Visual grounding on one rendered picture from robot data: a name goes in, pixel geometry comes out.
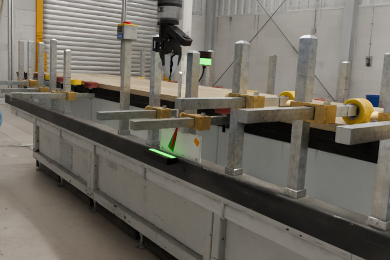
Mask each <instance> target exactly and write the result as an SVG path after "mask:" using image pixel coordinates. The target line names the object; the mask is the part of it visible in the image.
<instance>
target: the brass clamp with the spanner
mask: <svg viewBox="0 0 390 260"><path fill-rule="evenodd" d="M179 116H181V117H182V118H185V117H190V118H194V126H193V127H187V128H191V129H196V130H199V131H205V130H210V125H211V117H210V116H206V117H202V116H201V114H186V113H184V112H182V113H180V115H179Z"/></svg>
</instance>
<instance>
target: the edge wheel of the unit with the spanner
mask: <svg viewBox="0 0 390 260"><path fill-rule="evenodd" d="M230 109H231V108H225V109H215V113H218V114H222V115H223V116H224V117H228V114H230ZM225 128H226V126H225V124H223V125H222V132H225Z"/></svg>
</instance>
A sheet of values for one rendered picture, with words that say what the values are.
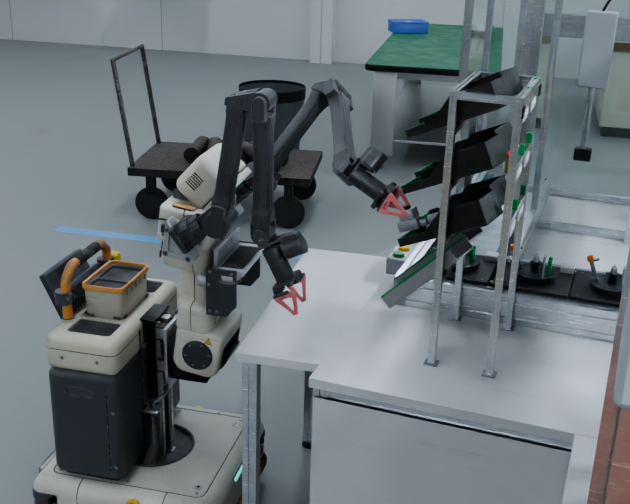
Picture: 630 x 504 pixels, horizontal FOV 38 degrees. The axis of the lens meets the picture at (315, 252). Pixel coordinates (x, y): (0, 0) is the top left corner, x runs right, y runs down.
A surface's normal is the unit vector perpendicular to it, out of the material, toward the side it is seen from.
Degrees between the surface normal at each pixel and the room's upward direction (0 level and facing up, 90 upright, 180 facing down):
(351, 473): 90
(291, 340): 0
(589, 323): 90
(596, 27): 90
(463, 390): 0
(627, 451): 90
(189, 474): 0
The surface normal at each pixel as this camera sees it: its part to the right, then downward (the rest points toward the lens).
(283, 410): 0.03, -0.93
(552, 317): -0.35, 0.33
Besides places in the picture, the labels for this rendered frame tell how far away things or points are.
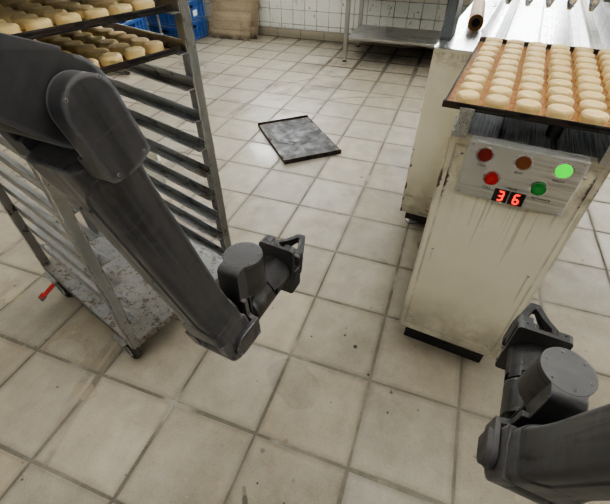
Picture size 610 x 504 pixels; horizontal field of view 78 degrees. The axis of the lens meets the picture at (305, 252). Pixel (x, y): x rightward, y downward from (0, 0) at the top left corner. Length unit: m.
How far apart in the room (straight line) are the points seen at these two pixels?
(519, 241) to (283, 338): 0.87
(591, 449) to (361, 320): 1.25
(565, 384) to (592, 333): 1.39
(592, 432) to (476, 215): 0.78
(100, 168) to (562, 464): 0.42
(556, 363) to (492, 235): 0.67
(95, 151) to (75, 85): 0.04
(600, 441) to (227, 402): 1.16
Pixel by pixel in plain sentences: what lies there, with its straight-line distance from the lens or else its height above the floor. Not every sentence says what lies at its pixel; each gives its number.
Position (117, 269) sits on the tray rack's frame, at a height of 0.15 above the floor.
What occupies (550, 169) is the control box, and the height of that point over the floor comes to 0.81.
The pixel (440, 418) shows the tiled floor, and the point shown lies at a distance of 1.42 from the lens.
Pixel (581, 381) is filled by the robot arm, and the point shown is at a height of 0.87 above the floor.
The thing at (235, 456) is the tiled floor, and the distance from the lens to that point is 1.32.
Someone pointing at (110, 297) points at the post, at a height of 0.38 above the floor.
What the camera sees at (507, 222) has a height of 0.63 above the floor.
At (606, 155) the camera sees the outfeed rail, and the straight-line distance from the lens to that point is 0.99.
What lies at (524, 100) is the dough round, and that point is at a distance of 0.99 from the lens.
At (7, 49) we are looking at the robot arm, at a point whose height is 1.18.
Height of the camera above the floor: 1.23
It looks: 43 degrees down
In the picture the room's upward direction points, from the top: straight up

---

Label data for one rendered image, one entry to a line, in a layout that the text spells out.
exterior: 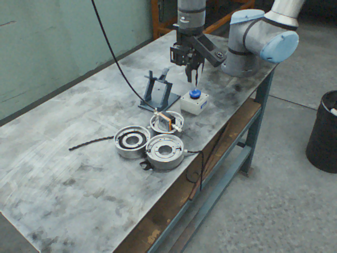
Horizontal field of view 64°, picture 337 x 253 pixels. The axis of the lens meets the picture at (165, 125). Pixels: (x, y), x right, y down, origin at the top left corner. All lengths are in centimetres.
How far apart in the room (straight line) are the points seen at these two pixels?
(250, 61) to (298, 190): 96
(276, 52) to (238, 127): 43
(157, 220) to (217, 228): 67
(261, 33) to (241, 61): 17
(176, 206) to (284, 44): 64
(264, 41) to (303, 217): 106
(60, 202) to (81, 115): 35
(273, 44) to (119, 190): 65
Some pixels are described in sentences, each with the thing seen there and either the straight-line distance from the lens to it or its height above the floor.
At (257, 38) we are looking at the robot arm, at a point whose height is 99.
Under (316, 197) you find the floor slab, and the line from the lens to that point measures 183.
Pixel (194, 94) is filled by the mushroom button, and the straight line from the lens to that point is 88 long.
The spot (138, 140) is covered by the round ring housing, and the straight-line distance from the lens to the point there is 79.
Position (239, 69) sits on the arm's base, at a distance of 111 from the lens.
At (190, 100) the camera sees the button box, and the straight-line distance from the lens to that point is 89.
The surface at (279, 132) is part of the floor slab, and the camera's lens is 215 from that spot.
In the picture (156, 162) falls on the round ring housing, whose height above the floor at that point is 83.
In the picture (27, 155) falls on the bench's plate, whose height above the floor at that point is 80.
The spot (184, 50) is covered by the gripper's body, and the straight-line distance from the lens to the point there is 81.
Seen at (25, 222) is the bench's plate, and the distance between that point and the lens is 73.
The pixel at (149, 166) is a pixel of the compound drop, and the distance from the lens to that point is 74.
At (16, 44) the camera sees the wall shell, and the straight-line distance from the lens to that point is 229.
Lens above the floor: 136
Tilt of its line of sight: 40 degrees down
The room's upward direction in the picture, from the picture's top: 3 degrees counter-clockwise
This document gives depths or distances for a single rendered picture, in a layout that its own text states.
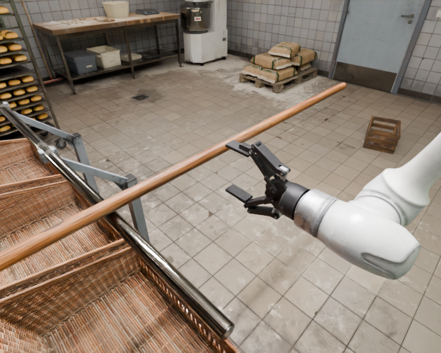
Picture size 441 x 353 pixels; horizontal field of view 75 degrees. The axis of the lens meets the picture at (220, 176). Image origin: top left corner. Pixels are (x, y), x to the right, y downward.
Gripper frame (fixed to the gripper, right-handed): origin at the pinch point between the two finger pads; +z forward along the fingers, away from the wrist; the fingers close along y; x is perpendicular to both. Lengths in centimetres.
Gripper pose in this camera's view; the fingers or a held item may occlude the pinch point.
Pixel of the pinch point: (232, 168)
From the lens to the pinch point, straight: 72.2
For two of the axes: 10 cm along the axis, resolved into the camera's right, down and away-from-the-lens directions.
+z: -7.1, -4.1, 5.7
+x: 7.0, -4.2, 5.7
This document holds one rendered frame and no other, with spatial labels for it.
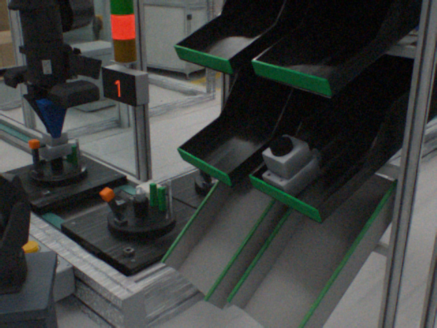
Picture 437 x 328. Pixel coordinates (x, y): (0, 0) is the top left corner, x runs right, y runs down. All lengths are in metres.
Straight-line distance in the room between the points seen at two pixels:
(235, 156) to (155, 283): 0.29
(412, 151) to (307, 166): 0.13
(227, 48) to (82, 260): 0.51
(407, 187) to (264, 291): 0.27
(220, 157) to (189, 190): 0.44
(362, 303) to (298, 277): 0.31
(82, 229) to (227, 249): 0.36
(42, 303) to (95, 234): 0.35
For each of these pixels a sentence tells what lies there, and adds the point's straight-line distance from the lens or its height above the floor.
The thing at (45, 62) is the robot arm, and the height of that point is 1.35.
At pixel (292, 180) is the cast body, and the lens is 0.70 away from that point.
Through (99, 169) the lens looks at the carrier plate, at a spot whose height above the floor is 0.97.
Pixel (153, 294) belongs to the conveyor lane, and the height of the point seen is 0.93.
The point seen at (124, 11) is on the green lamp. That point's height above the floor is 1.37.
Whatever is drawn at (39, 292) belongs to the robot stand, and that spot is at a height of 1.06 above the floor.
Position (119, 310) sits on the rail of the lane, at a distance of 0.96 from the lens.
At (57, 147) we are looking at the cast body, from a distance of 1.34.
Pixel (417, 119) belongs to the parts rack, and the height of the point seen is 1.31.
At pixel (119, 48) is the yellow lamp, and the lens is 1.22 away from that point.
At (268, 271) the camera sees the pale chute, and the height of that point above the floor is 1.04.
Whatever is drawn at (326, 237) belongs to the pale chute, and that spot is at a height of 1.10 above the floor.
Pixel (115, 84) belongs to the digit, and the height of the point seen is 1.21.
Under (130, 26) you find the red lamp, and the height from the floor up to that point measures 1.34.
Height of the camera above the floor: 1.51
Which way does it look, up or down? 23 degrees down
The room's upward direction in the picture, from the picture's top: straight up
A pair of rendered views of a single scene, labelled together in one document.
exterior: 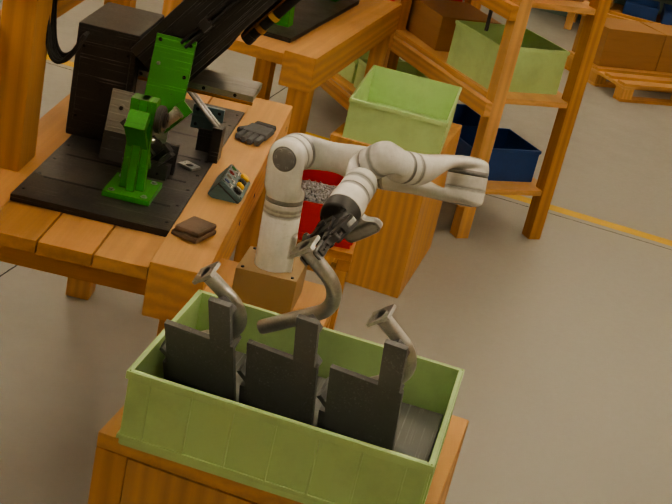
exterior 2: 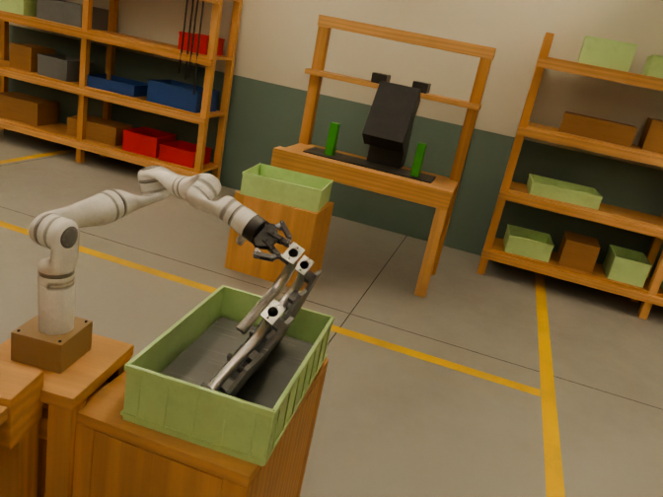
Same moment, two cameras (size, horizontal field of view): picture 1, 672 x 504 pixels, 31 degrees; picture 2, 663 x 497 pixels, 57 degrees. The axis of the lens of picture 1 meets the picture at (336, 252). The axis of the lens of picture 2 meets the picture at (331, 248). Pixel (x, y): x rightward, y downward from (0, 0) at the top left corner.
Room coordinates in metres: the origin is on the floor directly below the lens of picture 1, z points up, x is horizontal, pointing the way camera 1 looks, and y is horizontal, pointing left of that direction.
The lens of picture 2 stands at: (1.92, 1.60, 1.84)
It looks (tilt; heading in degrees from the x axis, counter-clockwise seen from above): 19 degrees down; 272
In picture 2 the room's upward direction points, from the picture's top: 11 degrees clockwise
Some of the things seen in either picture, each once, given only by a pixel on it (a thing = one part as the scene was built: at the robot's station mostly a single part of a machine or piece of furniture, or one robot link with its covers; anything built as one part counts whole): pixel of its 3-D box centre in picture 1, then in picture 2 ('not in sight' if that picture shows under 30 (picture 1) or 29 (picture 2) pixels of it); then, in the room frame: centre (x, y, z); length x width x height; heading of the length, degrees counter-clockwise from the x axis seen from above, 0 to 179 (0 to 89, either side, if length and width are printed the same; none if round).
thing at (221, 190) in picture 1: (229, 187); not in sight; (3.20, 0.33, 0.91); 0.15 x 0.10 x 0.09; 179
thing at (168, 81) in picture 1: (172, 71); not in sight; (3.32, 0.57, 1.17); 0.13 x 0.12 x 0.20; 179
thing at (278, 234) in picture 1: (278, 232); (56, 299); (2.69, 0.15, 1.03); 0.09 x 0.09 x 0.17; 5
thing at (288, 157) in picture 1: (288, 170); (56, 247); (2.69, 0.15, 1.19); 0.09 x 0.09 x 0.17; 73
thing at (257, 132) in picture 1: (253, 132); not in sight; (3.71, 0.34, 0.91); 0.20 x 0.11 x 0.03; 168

* * *

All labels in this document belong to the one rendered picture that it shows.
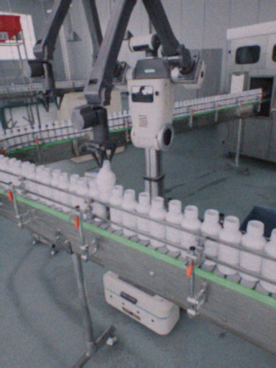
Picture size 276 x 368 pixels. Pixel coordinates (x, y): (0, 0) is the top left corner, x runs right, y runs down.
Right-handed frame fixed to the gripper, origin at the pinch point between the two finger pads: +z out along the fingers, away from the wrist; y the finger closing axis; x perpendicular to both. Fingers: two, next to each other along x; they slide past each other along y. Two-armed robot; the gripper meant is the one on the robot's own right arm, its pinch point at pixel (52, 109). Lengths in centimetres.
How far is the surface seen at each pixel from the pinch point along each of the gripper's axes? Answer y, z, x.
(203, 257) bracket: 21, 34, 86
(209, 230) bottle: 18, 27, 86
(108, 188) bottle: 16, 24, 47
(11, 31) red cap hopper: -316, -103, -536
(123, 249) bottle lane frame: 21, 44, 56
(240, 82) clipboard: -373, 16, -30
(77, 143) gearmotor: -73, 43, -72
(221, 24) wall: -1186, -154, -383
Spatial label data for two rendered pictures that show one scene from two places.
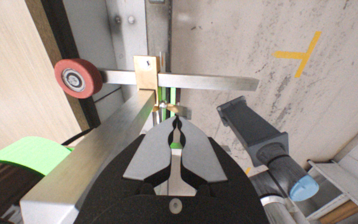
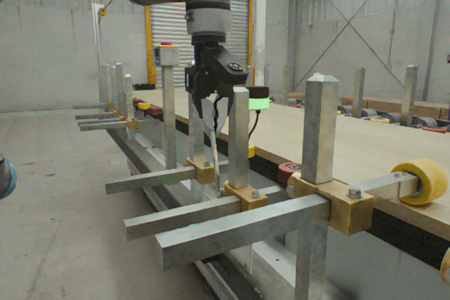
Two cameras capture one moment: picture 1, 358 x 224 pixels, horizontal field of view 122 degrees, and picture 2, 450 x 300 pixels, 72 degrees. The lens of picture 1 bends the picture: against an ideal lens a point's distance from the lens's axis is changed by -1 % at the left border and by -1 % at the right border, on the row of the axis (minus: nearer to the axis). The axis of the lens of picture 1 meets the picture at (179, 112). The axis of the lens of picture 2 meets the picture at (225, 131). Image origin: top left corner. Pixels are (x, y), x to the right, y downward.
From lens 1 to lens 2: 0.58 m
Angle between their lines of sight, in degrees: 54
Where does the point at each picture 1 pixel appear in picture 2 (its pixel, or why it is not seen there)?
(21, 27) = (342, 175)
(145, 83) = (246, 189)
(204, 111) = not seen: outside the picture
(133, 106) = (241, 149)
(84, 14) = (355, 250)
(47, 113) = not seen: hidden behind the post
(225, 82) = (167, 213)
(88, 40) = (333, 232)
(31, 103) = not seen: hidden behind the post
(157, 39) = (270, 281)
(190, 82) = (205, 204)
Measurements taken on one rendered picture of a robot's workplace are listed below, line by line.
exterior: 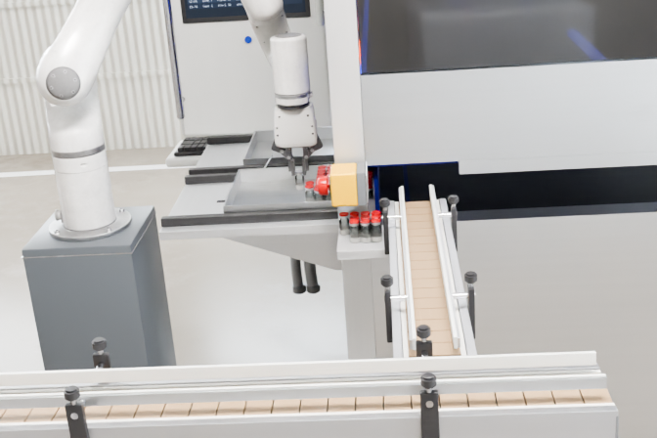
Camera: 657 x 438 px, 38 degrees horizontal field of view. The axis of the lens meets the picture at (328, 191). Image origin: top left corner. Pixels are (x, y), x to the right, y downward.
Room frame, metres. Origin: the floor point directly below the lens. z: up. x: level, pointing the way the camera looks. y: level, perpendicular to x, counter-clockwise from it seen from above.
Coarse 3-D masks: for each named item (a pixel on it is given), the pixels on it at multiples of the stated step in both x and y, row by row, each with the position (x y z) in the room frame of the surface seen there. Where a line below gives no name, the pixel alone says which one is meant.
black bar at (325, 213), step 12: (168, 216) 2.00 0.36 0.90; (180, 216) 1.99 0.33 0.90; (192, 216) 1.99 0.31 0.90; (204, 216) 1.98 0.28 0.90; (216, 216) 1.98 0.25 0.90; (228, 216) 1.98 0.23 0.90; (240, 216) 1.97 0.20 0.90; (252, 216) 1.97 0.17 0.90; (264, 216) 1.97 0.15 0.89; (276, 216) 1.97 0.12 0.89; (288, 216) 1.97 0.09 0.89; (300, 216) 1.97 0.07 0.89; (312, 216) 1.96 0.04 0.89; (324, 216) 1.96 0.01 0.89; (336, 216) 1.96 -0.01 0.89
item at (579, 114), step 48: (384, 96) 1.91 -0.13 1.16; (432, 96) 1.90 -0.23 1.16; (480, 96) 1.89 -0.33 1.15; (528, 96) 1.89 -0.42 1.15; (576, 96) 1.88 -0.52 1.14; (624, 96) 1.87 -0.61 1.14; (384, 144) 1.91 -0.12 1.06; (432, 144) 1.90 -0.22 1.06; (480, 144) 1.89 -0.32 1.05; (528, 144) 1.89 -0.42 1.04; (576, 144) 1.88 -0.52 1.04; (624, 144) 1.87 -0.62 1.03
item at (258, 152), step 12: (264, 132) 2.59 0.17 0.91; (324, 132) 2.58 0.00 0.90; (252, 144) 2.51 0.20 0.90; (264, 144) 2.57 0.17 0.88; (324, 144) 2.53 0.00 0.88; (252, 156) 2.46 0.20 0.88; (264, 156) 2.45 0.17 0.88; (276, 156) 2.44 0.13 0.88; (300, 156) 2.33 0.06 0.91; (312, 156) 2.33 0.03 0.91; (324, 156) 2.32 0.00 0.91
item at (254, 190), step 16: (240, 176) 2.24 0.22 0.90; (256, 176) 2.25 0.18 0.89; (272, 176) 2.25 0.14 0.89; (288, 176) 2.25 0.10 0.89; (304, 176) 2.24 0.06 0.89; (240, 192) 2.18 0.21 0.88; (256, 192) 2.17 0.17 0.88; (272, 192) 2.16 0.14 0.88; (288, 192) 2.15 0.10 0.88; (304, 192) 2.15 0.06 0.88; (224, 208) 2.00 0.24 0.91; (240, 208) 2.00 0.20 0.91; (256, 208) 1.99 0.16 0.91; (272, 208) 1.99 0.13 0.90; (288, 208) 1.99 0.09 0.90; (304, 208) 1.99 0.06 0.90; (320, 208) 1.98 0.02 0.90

**What you need to do**. Within the data above, the lines from the one with "(250, 61) to (298, 190): 96" to the one with "(273, 44) to (119, 190): 65" must be repeated exactly; no other line belongs in the answer.

**Expected answer**.
(250, 61) to (298, 190): 96
(276, 52) to (238, 127): 43
(157, 220) to (217, 228): 67
(261, 33) to (241, 61): 17
(176, 206) to (284, 44): 64
(264, 41) to (303, 217): 106
(60, 202) to (81, 115): 35
(273, 44) to (119, 190): 65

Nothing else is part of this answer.